From mboxrd@z Thu Jan  1 00:00:00 1970
From: Glauber Costa <glommer@redhat.com>
Subject: Re: [Qemu-devel] Live migration broken when under heavy IO
Date: Mon, 15 Jun 2009 17:48:52 -0300
Message-ID: <20090615204852.GA6693@poweredge.glommer>
References: <4A36B025.2080602@us.ibm.com>
Mime-Version: 1.0
Content-Type: text/plain; charset=us-ascii
Cc: "qemu-devel@nongnu.org" <qemu-devel@nongnu.org>,
	kvm-devel <kvm@vger.kernel.org>
To: Anthony Liguori <aliguori@us.ibm.com>
Return-path: <kvm-owner@vger.kernel.org>
Received: from mx2.redhat.com ([66.187.237.31]:59061 "EHLO mx2.redhat.com"

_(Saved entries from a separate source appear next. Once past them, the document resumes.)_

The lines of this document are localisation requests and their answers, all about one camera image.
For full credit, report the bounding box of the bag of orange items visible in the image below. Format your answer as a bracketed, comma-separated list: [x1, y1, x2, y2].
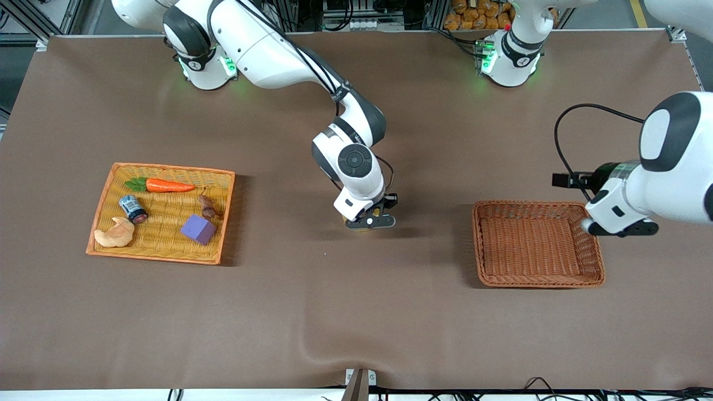
[444, 0, 514, 31]

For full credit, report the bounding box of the orange toy carrot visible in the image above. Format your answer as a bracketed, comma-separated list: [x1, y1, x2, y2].
[124, 177, 197, 194]

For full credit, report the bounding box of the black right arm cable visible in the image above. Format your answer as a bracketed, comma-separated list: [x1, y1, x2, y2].
[240, 0, 396, 193]

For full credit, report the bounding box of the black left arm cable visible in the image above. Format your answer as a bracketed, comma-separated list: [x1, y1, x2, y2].
[554, 103, 648, 201]

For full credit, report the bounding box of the purple foam block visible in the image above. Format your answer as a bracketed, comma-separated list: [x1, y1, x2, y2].
[180, 214, 218, 246]

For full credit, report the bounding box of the brown wicker basket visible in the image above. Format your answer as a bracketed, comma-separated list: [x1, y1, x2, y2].
[472, 200, 607, 289]

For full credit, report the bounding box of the aluminium frame profile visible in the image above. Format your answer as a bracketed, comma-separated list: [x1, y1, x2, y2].
[11, 0, 84, 42]

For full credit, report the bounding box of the small blue white can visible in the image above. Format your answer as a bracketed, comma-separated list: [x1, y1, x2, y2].
[119, 194, 148, 225]

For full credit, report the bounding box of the brown table cover sheet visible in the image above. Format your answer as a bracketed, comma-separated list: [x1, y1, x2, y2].
[0, 31, 713, 390]

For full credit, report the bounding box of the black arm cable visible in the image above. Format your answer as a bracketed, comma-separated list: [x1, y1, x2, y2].
[240, 0, 396, 193]
[554, 103, 648, 201]

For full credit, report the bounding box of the black electronics box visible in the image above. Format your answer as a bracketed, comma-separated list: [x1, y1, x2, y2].
[324, 0, 373, 13]

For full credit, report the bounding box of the black cable bundle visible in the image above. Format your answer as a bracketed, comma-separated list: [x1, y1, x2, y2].
[379, 377, 713, 401]

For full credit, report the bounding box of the toy croissant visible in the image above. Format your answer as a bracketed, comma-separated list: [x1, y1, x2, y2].
[94, 217, 135, 248]

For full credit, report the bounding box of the orange wicker tray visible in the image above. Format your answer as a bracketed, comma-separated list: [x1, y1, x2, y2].
[85, 162, 236, 266]

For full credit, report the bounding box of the metal table clamp bracket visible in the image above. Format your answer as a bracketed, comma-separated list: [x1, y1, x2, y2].
[341, 368, 377, 401]

	rhost-flags-OK-OK-OK-OK) by vger.kernel.org with ESMTP
	id S1751000AbZFOUmr (ORCPT <rfc822;kvm@vger.kernel.org>);
	Mon, 15 Jun 2009 16:42:47 -0400
Content-Disposition: inline
In-Reply-To: <4A36B025.2080602@us.ibm.com>
Sender: kvm-owner@vger.kernel.org
List-ID: <kvm.vger.kernel.org>

On Mon, Jun 15, 2009 at 03:33:41PM -0500, Anthony Liguori wrote:
> The basic issue is that:
>
> migrate_fd_put_ready():    bdrv_flush_all();
>
> Does:
>
> block.c:
>
> foreach block driver:
>   drv->flush(bs);
>
> Which in the case of raw, is just fsync(s->fd).
>
> Any submitted request is not queued or flushed which will lead to the  
> request being dropped after the live migration.

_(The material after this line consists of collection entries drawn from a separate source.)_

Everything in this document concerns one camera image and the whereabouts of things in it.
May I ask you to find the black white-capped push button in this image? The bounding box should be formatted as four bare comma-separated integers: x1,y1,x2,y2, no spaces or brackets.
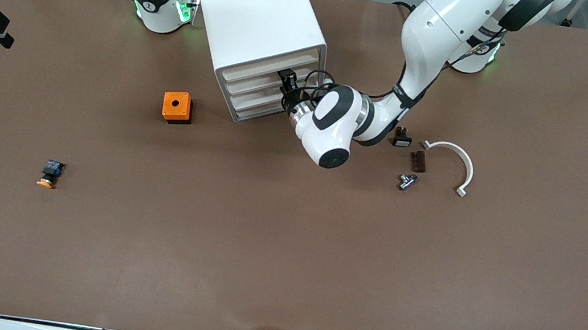
392,125,415,149

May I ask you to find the yellow push button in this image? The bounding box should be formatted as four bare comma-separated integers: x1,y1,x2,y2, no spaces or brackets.
35,158,66,191

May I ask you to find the orange box with hole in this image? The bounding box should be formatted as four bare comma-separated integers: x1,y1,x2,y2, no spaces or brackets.
160,89,195,127

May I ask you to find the brown terminal block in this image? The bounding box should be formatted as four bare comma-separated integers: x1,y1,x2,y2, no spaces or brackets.
408,150,428,174

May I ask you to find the small silver purple connector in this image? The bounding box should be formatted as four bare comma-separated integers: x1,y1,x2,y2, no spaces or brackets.
397,172,420,193

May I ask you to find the white curved plastic clamp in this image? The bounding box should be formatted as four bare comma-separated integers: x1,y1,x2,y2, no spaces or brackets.
415,139,478,199

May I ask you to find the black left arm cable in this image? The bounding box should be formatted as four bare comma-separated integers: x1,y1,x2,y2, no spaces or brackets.
300,67,398,119

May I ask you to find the black base cable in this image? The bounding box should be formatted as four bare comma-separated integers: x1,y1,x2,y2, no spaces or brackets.
390,0,416,17

you mean any request submitted _after_ that is not queued, right?

>
> Is anyone working on fixing this?  Does anyone have a clever idea how to  
> fix this without just waiting for all IO requests to complete?

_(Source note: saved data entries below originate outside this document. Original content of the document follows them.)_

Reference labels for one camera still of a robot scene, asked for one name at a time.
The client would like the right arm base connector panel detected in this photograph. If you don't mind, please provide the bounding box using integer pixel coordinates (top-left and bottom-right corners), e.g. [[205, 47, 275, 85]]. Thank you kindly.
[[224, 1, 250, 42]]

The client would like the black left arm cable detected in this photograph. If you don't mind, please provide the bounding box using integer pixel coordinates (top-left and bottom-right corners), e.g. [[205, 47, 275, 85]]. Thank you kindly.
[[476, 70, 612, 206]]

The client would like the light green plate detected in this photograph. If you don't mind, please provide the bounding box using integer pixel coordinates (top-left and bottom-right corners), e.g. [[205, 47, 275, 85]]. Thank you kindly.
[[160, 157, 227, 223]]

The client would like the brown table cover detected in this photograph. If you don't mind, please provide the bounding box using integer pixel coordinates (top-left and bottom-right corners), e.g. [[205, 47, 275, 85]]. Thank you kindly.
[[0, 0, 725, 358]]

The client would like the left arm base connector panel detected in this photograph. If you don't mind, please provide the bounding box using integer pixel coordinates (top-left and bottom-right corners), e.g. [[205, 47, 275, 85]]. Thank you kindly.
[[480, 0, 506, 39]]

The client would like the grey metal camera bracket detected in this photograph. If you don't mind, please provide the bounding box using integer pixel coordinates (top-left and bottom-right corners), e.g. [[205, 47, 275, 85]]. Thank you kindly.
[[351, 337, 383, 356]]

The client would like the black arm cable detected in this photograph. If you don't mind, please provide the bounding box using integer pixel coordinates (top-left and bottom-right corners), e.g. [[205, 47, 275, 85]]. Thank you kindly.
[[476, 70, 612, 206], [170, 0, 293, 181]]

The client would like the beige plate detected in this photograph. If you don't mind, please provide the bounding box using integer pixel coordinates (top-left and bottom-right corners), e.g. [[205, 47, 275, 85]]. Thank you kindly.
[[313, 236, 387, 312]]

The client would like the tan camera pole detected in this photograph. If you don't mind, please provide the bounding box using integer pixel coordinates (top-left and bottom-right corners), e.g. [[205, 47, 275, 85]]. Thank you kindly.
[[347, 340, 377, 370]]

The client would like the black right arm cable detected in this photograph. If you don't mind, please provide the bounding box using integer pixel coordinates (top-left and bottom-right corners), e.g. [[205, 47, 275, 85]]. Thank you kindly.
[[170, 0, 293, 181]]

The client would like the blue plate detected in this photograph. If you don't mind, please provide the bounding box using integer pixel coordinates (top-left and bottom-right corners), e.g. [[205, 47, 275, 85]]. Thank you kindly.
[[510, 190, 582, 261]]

If I understood you correctly, we could do something in the lines of dirty
tracking for I/O devices.

use register_savevm_live() instead of register_savevm() for those, and
keep doing passes until we reach stage 3, for some criteria. We can then
just flush the remaining requests on that device and mark[1] it somewhere.
We can then either stop that device, so that new requests never arrive,
or stop the VM entirely.

[1] By mark, I mean the verb "to mark", not our dear friend Mark McLaughing.